§ **GOAL OF THE EXERCISE**:
Copy each line of the records below that has "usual" in it.

Items from a data source:
○ ○ ○

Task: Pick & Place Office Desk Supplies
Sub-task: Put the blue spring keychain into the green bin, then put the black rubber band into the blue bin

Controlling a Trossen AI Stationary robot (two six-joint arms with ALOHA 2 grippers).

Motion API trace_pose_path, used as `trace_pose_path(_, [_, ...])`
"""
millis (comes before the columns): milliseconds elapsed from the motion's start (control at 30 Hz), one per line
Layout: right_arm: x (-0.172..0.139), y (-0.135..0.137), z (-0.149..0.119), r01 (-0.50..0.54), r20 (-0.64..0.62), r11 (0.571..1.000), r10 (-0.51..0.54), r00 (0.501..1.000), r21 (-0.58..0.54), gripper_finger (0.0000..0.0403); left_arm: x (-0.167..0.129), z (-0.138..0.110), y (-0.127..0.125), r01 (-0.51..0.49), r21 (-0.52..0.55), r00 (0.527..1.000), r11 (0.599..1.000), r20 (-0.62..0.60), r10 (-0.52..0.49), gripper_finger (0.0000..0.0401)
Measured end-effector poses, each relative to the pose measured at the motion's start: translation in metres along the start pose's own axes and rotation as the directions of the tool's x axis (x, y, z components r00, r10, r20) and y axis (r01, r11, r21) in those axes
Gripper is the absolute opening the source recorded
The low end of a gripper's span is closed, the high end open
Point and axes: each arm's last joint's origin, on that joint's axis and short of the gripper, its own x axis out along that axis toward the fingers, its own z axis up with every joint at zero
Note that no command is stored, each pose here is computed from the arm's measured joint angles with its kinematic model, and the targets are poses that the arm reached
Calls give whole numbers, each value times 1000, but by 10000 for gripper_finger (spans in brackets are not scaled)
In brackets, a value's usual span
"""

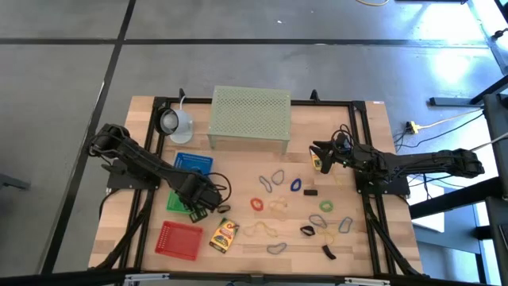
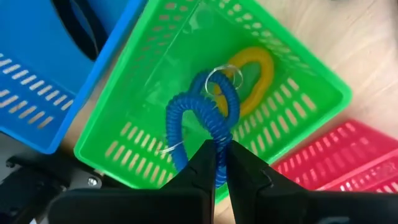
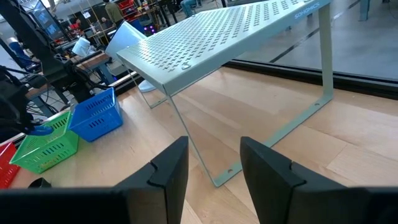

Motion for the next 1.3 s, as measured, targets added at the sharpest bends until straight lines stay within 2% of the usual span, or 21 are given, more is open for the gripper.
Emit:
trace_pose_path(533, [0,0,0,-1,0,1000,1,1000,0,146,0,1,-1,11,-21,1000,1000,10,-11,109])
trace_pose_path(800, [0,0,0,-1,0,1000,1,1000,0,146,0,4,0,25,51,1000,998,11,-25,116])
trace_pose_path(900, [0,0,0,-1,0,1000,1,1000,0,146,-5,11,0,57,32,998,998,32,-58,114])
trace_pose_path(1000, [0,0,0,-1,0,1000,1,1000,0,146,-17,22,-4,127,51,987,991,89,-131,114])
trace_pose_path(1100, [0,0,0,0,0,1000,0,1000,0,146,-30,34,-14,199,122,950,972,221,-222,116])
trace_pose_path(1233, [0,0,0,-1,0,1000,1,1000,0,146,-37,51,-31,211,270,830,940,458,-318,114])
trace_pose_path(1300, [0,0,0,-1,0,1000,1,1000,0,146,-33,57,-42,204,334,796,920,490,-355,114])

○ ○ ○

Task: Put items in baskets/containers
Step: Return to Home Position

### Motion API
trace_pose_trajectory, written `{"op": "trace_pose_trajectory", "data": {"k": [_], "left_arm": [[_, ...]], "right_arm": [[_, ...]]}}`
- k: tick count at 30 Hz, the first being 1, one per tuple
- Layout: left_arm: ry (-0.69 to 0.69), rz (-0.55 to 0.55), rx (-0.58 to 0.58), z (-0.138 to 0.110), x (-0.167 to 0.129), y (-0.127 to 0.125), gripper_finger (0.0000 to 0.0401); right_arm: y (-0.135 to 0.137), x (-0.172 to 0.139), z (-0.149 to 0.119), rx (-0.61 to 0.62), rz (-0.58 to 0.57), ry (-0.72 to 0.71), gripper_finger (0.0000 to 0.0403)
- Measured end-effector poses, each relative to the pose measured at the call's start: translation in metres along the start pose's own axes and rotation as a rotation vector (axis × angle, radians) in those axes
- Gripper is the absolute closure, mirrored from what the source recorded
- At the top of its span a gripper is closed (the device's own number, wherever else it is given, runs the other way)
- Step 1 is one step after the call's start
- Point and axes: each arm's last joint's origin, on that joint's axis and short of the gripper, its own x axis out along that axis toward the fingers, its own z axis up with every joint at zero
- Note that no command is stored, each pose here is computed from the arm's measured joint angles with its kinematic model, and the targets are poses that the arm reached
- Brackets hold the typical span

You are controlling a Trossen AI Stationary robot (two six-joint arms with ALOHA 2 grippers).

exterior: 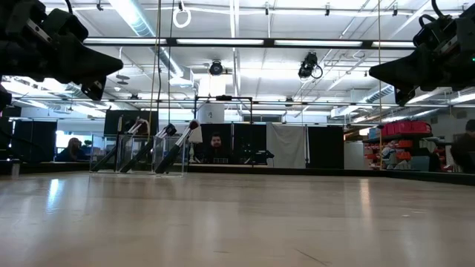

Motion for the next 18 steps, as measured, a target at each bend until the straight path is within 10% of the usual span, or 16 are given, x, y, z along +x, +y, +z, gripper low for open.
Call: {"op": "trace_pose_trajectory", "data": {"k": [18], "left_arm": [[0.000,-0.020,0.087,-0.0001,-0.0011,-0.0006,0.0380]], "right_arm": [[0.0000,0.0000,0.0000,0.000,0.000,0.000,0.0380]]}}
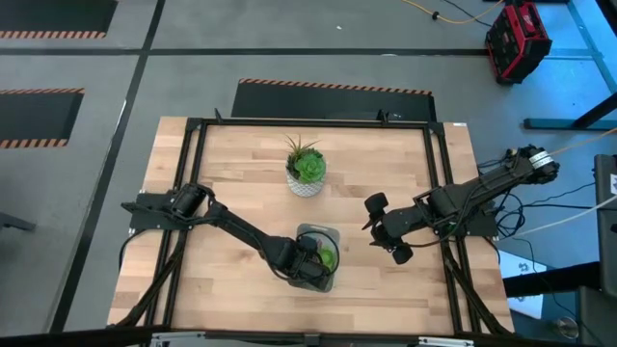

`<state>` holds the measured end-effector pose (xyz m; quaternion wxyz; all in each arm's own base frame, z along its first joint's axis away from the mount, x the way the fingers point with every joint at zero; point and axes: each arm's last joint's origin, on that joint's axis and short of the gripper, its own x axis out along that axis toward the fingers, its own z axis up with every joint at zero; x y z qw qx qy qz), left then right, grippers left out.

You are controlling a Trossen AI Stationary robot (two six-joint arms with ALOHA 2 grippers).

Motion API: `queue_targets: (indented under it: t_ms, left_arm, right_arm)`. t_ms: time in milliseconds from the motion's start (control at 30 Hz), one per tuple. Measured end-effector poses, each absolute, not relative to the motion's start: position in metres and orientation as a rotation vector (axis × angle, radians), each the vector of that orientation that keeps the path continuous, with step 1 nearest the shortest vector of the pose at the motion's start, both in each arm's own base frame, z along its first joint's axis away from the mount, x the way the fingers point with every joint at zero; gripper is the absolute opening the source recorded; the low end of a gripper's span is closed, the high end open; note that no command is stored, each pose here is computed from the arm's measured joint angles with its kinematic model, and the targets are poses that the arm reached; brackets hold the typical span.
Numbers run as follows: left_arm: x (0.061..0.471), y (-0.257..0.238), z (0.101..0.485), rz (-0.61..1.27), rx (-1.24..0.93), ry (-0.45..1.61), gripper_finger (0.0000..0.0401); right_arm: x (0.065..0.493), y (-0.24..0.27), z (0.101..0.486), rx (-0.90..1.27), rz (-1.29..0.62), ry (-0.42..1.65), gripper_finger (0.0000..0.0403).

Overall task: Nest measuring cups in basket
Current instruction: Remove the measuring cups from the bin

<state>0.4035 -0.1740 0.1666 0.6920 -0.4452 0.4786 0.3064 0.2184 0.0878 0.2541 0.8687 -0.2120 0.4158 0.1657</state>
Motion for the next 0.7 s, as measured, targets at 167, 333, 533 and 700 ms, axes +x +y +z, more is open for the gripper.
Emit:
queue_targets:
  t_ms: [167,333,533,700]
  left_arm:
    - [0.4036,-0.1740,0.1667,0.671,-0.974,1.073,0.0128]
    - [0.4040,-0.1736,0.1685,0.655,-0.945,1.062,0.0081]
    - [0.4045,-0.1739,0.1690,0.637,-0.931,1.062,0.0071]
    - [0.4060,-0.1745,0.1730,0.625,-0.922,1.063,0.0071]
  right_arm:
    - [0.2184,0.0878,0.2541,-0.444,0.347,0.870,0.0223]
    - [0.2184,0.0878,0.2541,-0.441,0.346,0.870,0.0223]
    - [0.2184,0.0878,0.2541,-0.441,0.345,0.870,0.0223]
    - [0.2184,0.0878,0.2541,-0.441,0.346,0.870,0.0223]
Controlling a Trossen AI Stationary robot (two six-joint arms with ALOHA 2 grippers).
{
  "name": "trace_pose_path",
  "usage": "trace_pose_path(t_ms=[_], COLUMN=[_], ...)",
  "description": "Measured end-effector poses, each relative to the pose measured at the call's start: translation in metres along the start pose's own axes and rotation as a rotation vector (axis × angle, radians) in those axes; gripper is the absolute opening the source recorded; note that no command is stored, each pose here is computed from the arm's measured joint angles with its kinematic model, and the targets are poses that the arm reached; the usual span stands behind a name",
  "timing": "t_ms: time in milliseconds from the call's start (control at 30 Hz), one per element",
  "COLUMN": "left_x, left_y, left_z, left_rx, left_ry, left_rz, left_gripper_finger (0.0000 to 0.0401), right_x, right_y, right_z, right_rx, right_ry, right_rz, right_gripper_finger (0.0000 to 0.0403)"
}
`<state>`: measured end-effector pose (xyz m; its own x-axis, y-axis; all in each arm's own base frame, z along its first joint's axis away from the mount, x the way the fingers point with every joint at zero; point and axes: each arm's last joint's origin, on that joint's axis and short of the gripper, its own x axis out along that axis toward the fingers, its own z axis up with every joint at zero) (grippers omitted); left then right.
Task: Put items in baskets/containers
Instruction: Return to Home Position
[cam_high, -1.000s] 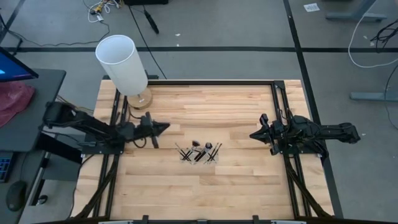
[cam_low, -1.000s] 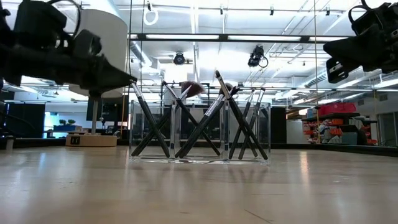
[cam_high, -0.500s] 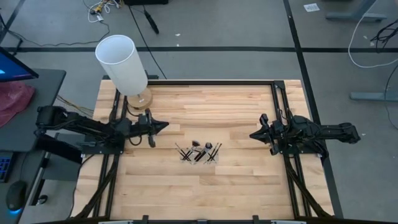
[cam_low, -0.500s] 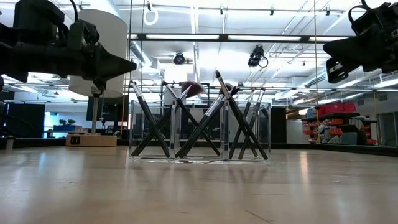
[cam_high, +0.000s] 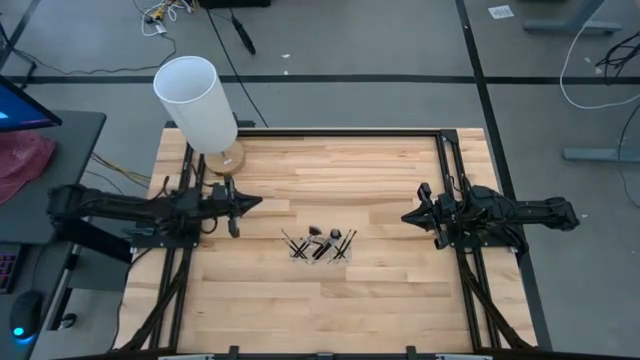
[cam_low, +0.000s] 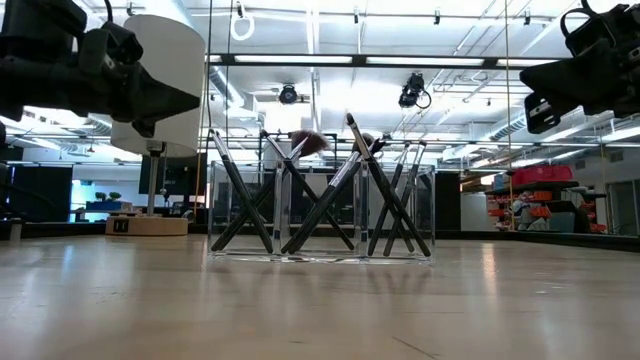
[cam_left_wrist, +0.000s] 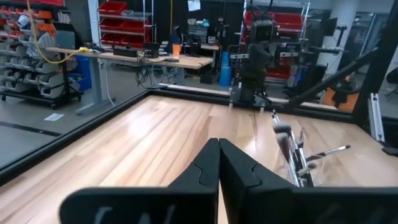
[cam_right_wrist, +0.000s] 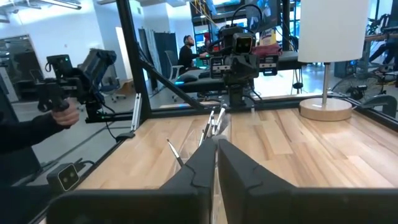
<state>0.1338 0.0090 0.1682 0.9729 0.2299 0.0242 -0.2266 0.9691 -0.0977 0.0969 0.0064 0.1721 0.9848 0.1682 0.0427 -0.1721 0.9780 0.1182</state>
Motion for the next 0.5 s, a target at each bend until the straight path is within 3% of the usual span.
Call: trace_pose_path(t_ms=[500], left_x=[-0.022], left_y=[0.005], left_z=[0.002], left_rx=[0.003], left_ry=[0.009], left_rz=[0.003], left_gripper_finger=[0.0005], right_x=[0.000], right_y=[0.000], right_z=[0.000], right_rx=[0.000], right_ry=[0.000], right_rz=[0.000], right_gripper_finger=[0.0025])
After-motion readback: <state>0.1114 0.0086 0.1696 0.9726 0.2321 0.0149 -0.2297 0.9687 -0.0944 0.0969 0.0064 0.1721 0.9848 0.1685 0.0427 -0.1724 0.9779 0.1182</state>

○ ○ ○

§ **WRITTEN SOLUTION**:
In brackets, a value's usual span
Motion for the next 1.3 s, as measured, targets added at the sharpest bends until straight lines stay within 2% of the usual span, or 21 are given, more is open for the gripper.
Motion for the next 18 steps, as measured, a target at each bend until the straight path is within 10% of the usual span, or 16 are given, x, y, z along +x, +y, +z, gripper low for open.
  "description": "Measured end-effector poses, each relative to the pose measured at the call's start: translation in metres along the start pose's own axes and rotation as a rotation vector (axis × angle, radians) in those axes; gripper is the absolute opening the source recorded; note that no command is stored, each pose here is computed from the arm's measured joint angles with its kinematic model, and the targets are poses that the arm reached; the usual span stands behind a name",
Motion for the next 0.5 s, a target at each bend until the straight path is within 3% of the usual span.

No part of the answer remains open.